Samad sudah membantah ia memalsukan dokumen untuk Feriyani. Dia mengklaim tidak mengenal Feriyani dan tidak tahu persis ihwal pemalsuan paspor itu. "Saya bingung dengan alamat KK itu, karena alamatnya adalah ruko," ujar Samad. Menurut dia, apa yang dituduhkan Polda Sulselbar terkait dengan penetapan Komisaris Jenderal Polisi Budi Gunawan sebagai tersangka dugaan rekening gendut. "Namun saya sadar sejak awal menjadi target operasi, kebenaran Insya Allah akan muncul."
Ihwal menjadi target operasi, suatu ketika Samad pernah curhat kepada Syamsuddin Alimsyah, sahabatnya yang juga Direktur Komite Pemantau Legislatif. Bahkan, kata Syamsuddin menirukan Samad, mantan pengacara itu mengaku sudah diincar sebelum ia menjadi tersangka kasus pemalsuan dokumen ini. "Sejak tahun lalu, Abraham Samad sudah tahu ia diincar," ucap Syamsuddin, yang tergabung dalam tim advokasi Abraham Samad untuk mengawal kasusnya di Sulawesi Selatan, Selasa, 17 Februari 2015.
Rangkaian upaya kriminalisasi terhadap KPK, Syamsuddin menjelaskan, bukan semata dipicu oleh langkah KPK menetapkan Budi Gunawan sebagai tersangka. "Mari lihat peristiwa awalnya yakni adanya kebijakan percepatan kasus besar," ujarnya. Ia menegaskan, Samad dan pimpinan KPK lainnya hendak menuntaskan tiga kasus mega-korupsi di akhir periodenya, salah satunya skandal Bantuan Likuiditas Bank Indonesia. "Siapa terlibat di kasus BLBI? Itu kan temannya Budi. Kalau BLBI disorot habislah semuanya.”
Dugaan Syamsuddin tidak sepenuhnya keliru.

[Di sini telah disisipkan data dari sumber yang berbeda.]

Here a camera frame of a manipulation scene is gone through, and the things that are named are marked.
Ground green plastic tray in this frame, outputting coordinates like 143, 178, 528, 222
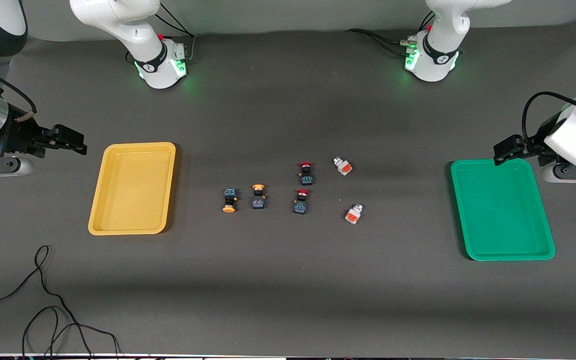
450, 158, 556, 262

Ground black right arm base cables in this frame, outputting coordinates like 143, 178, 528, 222
154, 2, 197, 65

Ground white orange push button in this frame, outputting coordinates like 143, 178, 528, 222
333, 156, 354, 177
344, 203, 364, 225

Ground yellow mushroom push button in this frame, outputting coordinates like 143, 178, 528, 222
221, 187, 239, 214
251, 183, 268, 210

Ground yellow plastic tray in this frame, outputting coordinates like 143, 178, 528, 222
88, 142, 177, 236

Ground black left arm base cables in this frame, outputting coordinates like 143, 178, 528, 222
345, 12, 437, 57

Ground black arm base cables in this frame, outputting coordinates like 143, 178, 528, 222
345, 12, 437, 57
154, 2, 197, 65

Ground red mushroom push button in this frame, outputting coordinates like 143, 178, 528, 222
298, 161, 315, 187
293, 189, 311, 215

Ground thin black loose cable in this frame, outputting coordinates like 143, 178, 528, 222
0, 245, 121, 359

Dua pekan sebelum Samad tersangka, Badan Reserse dan Kriminal Mabes Polri tampak buru-buru ingin menuntaskan sejumlah kasus pidana pimpinan KPK yang dilaporkan ke Polri, termasuk kasus Samad yang dalam penyelidikan. Selasa, 3 Februari 2015, Mabes Polri mengutus Direktur Reserse Umum Kepolisian Daerah Yogyakarta, Komisaris Besar Karyoto, untuk menyerahkan surat permintaan tiga berkas itu. Karyoto membenarkan datang ke kantor KPK, Selasa itu.
"Kebetulan saya sedang di Jakarta dan diminta mengantar surat tersebut," ujar Karyoto kepada Tempo. Surat permintaan data yang dibawa Karyoto, menurut sejumlah sumber, berisi peringatan: jika KPK tak memberikannya hingga Kamis, 5 Februari 2015, kantor KPK akan digeledah. Bukan kebetulan jika pada saat yang hampir sama, penyidik Mabes Polri meminta surat penetapan penyitaan ke Pengadilan Negeri Jakarta Pusat. “Sebagai upaya paksa, tak bisa ujuk-ujuk kami datang menggeledah,” kata Karyoto.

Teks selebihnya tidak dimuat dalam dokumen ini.